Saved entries
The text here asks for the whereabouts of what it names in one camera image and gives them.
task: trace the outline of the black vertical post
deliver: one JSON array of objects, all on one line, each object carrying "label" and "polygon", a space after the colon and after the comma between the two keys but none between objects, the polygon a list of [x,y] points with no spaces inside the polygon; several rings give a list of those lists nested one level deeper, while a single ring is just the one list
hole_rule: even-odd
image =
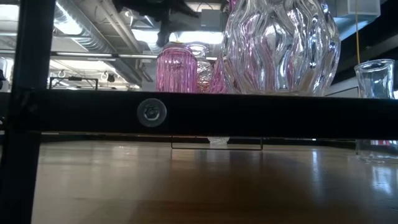
[{"label": "black vertical post", "polygon": [[0,164],[0,223],[32,218],[40,133],[25,130],[20,111],[47,86],[55,0],[20,0],[14,78]]}]

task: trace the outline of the ceiling
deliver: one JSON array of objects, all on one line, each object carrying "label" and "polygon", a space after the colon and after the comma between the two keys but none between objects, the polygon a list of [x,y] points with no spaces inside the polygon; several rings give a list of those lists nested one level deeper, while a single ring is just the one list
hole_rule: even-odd
[{"label": "ceiling", "polygon": [[[337,0],[327,0],[331,11],[335,13],[342,39],[353,33],[354,19],[351,12],[338,10]],[[220,10],[226,0],[187,0],[188,5],[201,12],[203,9]],[[161,49],[155,46],[159,25],[131,11],[116,14],[108,0],[58,0],[56,23],[53,33],[53,52],[93,52],[84,47],[82,38],[89,34],[92,42],[101,42],[101,48],[95,53],[119,54],[158,54]],[[16,46],[18,6],[0,5],[0,49],[12,50]],[[366,26],[377,17],[360,14],[360,24]],[[81,25],[88,30],[83,33]],[[202,42],[208,47],[209,57],[216,57],[220,49],[221,31],[175,33],[170,39],[182,42]],[[114,87],[117,90],[155,91],[156,62],[154,59],[124,58],[101,60],[95,58],[53,58],[50,62],[50,74],[53,77],[65,74],[67,77],[97,78],[103,88]],[[115,82],[107,81],[108,74],[115,74]],[[71,89],[74,86],[91,86],[88,82],[63,80]]]}]

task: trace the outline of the wooden floor
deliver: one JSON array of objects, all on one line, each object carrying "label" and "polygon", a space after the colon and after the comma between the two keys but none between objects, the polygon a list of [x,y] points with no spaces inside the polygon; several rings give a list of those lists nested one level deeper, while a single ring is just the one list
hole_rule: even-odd
[{"label": "wooden floor", "polygon": [[354,151],[169,144],[44,144],[35,224],[398,223],[398,166]]}]

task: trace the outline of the yellow cord
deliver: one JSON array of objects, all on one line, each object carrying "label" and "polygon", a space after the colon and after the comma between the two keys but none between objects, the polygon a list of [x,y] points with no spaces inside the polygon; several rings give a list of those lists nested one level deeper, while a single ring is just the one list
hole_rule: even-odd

What you should do
Restate the records above word for word. Skip every picture.

Exercise output
The text here asks for the whereabouts of what it names in one camera image and gives them.
task: trace the outline of the black vertical post
deliver: one JSON array of objects, all on one line, each object carrying "label" and "polygon", a space after the colon and after the comma between the two keys but none between objects, the polygon a list of [x,y] points with no spaces inside the polygon; several rings give a list of those lists nested one level deeper, while a single ring is just the one list
hole_rule: even-odd
image =
[{"label": "black vertical post", "polygon": [[0,164],[0,223],[32,218],[40,133],[25,130],[20,111],[47,86],[55,0],[20,0],[14,78]]}]

task: trace the outline of the ceiling
deliver: one JSON array of objects, all on one line, each object carrying "label" and "polygon", a space after the colon and after the comma between the two keys but none between objects, the polygon a list of [x,y] points with no spaces inside the polygon; several rings give a list of those lists nested one level deeper, while a single ring is just the one list
hole_rule: even-odd
[{"label": "ceiling", "polygon": [[[337,0],[327,0],[331,11],[335,13],[342,39],[353,33],[354,19],[351,12],[338,10]],[[220,10],[226,0],[187,0],[188,5],[201,12],[203,9]],[[161,49],[155,46],[159,25],[131,11],[116,14],[108,0],[58,0],[56,23],[53,33],[53,52],[93,52],[84,47],[82,38],[89,34],[92,42],[101,42],[101,48],[95,53],[119,54],[158,54]],[[16,46],[18,6],[0,5],[0,49],[12,50]],[[366,26],[377,17],[360,14],[360,24]],[[81,25],[88,30],[83,33]],[[202,42],[208,47],[209,57],[216,57],[220,49],[221,31],[175,33],[170,39],[182,42]],[[114,87],[117,90],[155,91],[156,62],[154,59],[124,58],[101,60],[95,58],[53,58],[50,62],[50,74],[53,77],[65,74],[67,77],[97,78],[103,88]],[[115,82],[107,81],[108,74],[115,74]],[[71,89],[74,86],[91,86],[88,82],[63,80]]]}]

task: trace the outline of the wooden floor
deliver: one JSON array of objects, all on one line, each object carrying "label" and "polygon", a space after the colon and after the comma between the two keys but none between objects, the polygon a list of [x,y] points with no spaces inside the polygon; several rings give a list of those lists nested one level deeper, while a single ring is just the one list
hole_rule: even-odd
[{"label": "wooden floor", "polygon": [[354,151],[169,144],[44,144],[35,224],[398,223],[398,166]]}]

task: trace the outline of the yellow cord
deliver: one JSON array of objects, all on one line, each object carrying "label" and "polygon", a space after the colon and after the comma between the two keys but none between objects, the polygon a list of [x,y] points with no spaces inside the polygon; several rings give a list of those lists nested one level deeper, while a single ring is just the one list
hole_rule: even-odd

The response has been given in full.